How to complete this task
Beginning at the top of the listing, repeat each line exactly until the line with "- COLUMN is" has been repeated too.
--- START ---
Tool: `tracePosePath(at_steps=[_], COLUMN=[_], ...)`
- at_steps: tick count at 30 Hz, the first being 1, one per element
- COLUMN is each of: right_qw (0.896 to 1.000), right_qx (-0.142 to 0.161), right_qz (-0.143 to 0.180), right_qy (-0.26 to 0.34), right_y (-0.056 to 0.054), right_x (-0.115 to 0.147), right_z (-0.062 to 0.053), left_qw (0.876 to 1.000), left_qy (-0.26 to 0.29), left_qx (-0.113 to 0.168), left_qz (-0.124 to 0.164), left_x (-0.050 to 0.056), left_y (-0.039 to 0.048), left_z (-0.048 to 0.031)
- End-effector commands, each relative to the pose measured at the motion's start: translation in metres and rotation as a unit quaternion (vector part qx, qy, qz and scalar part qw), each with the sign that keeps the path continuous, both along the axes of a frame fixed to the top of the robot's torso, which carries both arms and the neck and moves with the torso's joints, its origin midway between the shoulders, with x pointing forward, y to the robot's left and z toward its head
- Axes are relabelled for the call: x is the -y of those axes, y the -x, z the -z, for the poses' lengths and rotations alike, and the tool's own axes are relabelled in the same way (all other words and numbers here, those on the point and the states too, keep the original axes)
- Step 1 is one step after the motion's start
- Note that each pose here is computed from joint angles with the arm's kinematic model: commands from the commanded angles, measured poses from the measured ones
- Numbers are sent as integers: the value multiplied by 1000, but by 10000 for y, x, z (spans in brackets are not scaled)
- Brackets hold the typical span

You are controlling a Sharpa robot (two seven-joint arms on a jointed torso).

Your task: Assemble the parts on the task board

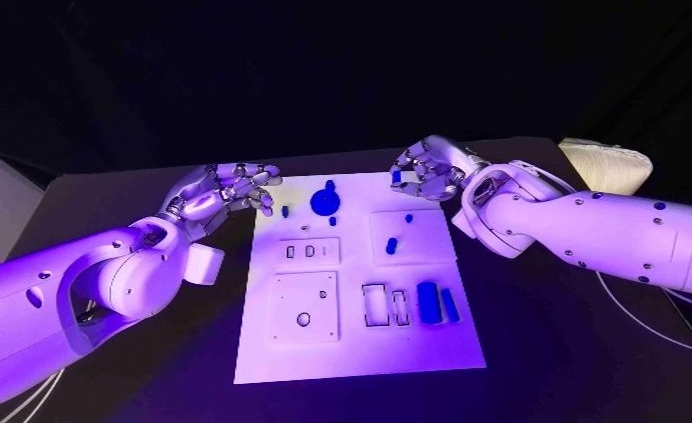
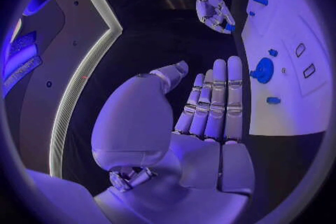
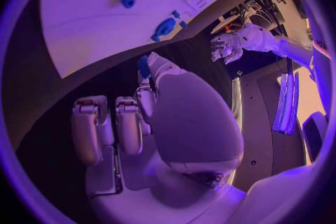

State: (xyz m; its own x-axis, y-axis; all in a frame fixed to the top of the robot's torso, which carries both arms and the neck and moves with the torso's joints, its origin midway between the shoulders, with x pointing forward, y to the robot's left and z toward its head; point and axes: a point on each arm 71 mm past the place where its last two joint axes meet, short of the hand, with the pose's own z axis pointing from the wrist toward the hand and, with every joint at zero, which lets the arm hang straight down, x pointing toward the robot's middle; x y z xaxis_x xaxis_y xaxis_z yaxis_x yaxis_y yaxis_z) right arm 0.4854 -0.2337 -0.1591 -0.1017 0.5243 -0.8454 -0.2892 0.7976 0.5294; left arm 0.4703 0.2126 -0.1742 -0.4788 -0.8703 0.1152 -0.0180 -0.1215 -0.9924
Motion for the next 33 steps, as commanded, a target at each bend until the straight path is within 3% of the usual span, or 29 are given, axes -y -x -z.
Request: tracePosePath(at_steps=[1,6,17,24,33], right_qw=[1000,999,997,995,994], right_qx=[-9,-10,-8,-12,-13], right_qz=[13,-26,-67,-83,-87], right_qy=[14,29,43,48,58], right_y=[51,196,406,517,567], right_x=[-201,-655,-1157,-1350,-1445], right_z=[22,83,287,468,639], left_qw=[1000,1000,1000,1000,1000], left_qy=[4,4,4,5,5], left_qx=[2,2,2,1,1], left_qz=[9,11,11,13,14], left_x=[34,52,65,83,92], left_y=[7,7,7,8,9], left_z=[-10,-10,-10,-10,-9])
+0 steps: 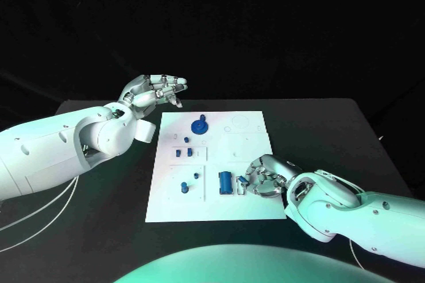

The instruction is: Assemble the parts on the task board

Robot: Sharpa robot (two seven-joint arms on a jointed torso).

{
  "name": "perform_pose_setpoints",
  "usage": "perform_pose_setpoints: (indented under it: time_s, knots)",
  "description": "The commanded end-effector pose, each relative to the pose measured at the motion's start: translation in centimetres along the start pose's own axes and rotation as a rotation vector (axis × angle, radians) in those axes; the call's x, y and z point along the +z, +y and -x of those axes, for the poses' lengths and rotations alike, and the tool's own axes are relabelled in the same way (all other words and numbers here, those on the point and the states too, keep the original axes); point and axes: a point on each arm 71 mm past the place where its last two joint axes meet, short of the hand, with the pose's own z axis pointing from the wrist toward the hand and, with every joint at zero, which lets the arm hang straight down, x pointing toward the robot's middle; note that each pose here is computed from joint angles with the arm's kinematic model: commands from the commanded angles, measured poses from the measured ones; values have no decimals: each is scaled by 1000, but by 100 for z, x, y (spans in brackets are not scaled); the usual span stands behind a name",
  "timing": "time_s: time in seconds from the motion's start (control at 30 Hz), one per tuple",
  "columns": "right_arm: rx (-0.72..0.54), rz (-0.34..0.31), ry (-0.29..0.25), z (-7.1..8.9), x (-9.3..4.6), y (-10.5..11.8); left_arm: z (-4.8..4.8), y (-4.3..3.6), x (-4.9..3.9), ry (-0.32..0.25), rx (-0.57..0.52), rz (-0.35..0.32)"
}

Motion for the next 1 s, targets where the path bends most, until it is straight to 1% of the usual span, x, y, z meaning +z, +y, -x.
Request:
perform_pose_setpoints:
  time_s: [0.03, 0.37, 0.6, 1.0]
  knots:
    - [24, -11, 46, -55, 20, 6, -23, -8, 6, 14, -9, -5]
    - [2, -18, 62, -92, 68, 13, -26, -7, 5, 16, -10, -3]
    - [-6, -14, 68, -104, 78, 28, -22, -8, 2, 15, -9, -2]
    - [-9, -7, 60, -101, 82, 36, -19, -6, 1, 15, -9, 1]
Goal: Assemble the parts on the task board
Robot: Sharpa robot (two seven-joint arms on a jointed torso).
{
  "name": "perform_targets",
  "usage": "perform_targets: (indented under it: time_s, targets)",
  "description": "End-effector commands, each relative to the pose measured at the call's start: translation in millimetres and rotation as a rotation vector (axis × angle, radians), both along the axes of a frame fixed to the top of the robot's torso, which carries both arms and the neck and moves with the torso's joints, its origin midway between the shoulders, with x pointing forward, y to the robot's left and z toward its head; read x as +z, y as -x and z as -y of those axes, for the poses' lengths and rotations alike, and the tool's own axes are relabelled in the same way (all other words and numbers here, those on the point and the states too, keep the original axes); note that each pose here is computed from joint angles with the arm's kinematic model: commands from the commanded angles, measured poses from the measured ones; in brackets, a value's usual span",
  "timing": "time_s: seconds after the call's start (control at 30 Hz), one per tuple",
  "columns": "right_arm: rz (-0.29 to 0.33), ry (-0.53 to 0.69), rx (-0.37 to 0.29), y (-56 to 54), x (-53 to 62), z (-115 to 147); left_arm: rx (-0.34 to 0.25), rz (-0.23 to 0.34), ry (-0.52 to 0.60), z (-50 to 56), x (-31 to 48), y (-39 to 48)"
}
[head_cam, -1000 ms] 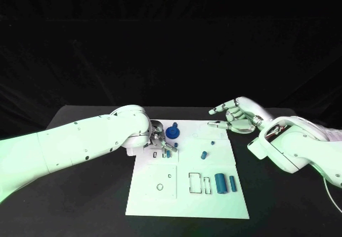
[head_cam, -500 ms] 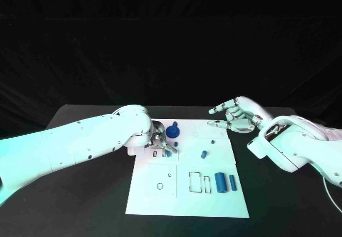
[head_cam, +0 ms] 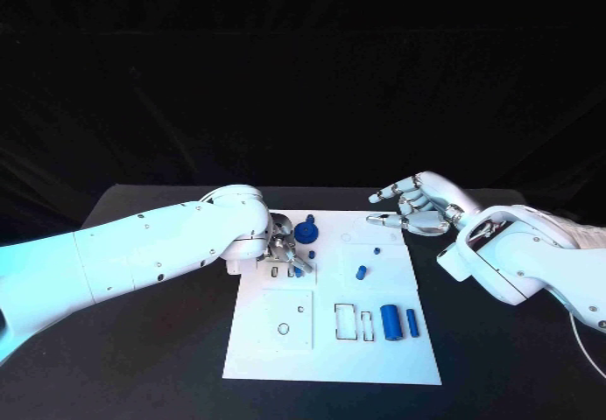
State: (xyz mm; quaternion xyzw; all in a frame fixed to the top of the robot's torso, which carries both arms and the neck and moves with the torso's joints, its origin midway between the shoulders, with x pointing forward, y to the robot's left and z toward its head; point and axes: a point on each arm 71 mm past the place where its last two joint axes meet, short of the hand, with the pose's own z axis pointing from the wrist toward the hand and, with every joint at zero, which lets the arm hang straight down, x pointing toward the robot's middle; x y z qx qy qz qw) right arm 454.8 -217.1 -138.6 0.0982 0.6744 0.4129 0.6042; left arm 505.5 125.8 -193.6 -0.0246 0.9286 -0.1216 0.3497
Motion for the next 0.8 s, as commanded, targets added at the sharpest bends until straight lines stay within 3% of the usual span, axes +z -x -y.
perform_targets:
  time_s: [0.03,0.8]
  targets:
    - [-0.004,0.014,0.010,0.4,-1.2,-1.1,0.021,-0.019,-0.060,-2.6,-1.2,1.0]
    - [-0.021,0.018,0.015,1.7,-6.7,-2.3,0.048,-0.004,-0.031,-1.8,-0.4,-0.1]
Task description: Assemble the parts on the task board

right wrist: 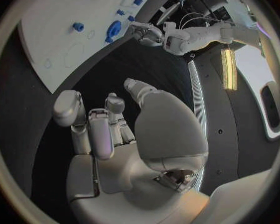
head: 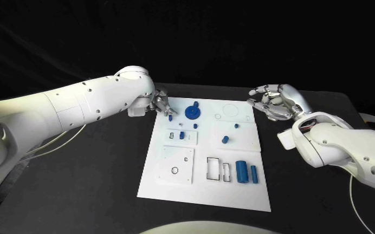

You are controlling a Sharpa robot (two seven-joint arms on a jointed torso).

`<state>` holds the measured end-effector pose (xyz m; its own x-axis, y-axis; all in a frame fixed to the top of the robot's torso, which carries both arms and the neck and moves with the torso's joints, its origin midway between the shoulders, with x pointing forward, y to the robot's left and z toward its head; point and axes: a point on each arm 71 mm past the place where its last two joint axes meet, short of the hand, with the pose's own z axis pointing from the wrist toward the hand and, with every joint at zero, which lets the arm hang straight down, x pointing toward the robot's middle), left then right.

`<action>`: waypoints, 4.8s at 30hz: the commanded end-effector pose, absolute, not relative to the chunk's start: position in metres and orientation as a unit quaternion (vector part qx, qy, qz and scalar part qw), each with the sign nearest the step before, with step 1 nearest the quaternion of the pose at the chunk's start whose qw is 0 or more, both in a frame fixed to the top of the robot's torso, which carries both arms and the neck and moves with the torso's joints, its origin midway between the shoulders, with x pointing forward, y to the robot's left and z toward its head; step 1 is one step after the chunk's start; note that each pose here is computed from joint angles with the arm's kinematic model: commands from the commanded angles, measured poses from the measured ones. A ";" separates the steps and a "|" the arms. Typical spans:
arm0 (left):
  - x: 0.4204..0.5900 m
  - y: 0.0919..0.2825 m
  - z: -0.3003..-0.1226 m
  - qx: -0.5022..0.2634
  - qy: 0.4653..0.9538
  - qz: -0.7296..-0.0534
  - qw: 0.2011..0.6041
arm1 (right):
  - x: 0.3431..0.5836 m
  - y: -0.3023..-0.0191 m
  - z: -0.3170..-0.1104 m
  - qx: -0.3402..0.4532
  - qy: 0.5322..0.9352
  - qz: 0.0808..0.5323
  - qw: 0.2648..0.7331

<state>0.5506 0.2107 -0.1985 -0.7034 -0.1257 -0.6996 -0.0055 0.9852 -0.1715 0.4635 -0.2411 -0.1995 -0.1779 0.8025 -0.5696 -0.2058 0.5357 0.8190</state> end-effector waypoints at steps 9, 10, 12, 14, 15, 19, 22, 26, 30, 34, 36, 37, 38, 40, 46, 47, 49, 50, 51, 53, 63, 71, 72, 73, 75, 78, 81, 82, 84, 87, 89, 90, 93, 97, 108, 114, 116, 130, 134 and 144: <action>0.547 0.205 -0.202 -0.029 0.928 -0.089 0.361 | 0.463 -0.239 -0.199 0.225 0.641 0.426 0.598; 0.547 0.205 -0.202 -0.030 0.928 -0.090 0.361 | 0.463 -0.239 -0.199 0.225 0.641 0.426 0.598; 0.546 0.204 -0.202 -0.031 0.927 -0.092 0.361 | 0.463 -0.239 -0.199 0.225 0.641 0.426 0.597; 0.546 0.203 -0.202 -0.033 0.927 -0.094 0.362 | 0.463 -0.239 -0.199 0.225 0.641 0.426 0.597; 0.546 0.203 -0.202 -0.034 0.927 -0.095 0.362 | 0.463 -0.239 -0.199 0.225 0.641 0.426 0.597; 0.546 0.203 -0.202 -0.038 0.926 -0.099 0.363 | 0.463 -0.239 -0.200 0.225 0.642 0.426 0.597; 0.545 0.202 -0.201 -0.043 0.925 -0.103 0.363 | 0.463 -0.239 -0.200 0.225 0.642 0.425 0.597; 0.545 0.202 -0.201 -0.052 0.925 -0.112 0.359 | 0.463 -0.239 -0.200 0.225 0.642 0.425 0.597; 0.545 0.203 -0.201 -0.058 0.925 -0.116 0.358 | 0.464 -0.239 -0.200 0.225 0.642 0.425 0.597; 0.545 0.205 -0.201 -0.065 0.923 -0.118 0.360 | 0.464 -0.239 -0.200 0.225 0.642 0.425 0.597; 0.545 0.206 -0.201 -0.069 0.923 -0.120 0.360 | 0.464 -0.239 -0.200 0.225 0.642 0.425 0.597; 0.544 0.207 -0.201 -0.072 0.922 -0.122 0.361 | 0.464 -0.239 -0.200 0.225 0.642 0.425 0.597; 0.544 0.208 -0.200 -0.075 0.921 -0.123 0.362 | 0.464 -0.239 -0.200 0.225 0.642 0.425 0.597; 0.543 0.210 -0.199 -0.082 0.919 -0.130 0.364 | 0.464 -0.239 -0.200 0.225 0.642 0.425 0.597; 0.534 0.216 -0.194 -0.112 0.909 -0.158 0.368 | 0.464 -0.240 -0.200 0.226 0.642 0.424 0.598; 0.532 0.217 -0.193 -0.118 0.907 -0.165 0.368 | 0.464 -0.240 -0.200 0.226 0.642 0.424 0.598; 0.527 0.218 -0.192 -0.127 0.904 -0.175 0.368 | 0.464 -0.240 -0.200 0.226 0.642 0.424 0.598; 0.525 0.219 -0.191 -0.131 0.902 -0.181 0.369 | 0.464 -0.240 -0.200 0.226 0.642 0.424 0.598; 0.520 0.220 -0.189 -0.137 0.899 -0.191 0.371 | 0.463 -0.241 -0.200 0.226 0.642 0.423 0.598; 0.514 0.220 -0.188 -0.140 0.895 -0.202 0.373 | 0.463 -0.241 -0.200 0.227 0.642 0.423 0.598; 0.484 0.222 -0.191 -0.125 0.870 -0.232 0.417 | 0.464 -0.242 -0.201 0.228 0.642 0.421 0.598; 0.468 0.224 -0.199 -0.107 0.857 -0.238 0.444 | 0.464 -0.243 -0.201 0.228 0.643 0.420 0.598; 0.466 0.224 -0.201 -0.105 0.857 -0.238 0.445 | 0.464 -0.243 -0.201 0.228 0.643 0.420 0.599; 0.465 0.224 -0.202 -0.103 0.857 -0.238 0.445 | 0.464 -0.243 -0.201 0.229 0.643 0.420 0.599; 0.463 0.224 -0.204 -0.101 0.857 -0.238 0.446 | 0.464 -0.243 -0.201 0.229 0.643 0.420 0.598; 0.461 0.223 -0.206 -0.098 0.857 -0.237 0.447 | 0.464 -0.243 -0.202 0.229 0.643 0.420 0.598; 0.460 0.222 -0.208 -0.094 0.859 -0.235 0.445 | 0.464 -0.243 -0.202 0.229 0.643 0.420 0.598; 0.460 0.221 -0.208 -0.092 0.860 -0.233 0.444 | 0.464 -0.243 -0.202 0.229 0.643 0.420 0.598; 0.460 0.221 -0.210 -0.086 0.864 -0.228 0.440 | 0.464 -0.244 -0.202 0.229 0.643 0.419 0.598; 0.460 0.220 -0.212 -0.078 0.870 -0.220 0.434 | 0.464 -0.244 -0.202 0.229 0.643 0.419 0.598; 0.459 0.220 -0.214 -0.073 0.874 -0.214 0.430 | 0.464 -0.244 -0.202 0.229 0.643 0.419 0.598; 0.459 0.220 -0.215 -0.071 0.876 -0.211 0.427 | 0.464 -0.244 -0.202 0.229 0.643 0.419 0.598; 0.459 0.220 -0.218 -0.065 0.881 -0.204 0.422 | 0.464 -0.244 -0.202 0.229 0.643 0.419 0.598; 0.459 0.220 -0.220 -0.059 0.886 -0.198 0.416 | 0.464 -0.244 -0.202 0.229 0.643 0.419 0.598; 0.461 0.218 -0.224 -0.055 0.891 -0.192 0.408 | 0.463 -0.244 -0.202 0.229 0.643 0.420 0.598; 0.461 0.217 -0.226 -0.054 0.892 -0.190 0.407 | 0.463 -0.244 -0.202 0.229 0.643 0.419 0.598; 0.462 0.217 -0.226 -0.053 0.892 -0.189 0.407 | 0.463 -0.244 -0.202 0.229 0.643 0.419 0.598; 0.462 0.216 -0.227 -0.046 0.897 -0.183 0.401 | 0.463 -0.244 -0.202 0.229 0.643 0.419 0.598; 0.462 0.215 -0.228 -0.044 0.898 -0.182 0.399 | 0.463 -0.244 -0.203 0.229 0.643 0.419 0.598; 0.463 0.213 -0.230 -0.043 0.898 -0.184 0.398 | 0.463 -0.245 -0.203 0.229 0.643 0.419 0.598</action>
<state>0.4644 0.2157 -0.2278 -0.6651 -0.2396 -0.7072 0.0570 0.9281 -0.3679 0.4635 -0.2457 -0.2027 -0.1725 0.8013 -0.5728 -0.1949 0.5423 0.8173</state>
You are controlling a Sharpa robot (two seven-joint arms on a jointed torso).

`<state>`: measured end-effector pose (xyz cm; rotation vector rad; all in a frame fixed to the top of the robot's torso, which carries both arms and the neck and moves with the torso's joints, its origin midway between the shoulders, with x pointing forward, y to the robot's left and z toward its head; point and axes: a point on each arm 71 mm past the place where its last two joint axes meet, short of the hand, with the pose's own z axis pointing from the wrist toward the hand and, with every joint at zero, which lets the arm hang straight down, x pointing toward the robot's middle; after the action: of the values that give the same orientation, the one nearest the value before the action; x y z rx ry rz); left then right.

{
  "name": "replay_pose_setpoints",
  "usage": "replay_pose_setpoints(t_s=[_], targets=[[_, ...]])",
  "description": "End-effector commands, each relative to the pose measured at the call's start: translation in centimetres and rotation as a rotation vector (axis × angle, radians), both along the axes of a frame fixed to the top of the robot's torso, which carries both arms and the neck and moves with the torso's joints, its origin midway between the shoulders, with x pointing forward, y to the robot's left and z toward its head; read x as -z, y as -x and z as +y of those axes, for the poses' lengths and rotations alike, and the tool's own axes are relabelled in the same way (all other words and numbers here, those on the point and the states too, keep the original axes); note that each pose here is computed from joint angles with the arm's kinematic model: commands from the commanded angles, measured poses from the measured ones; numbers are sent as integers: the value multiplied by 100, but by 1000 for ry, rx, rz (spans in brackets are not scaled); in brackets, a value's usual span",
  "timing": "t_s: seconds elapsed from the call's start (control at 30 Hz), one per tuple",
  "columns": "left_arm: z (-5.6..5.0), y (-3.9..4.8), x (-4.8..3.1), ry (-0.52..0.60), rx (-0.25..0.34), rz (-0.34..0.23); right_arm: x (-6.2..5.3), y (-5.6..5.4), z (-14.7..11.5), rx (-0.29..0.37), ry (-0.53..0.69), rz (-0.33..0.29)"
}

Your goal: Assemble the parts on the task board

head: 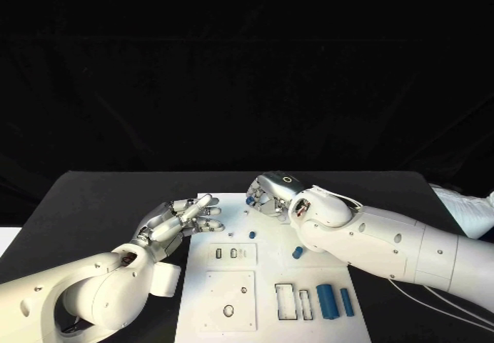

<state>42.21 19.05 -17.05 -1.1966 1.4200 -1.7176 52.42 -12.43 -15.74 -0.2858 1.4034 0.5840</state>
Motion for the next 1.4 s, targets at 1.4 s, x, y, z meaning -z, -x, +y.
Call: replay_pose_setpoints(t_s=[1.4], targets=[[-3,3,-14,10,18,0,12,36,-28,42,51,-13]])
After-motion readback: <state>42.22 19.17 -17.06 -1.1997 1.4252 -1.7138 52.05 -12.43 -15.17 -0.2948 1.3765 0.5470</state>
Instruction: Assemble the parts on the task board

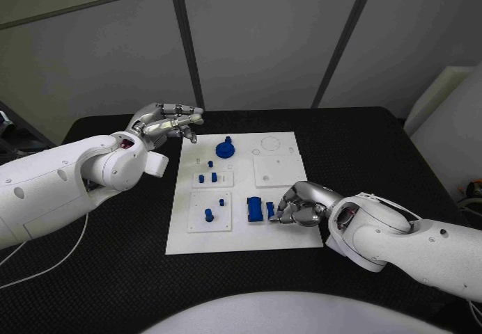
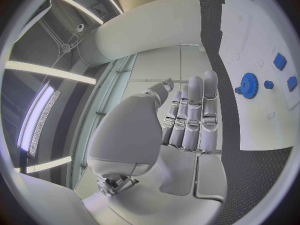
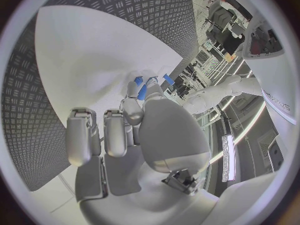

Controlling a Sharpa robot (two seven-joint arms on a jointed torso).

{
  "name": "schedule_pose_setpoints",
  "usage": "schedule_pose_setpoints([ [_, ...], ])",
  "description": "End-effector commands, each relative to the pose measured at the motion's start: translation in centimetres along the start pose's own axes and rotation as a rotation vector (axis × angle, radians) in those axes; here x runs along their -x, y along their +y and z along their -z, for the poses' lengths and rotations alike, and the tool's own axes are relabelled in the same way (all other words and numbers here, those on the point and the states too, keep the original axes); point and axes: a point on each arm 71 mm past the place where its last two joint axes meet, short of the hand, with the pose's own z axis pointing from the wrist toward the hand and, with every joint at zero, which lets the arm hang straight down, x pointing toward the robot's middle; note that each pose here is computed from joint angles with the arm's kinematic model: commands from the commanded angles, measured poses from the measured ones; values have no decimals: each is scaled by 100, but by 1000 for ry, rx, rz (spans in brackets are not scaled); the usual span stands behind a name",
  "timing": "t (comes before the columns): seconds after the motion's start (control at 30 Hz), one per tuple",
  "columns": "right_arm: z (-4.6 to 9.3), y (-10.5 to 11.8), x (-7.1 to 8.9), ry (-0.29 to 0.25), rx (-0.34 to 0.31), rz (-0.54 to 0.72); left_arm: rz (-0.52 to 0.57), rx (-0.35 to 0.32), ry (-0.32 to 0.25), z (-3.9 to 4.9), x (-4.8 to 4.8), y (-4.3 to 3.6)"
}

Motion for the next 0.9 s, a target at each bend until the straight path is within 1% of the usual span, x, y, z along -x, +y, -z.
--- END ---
Result of this exercise
Tool: `tracePosePath(at_steps=[_], COLUMN=[_], ...)`
- at_steps: tick count at 30 Hz, the first being 1, one per element
- COLUMN is each of: right_qw (0.896 to 1.000), right_qx (-0.142 to 0.161), right_qz (-0.143 to 0.180), right_qy (-0.26 to 0.34), right_y (-0.056 to 0.054), right_x (-0.115 to 0.147), right_z (-0.062 to 0.053), left_qw (0.876 to 1.000), left_qy (-0.26 to 0.29), left_qx (-0.113 to 0.168), left_qz (-0.124 to 0.164), left_x (-0.050 to 0.056), left_y (-0.039 to 0.048), left_z (-0.048 to 0.031)

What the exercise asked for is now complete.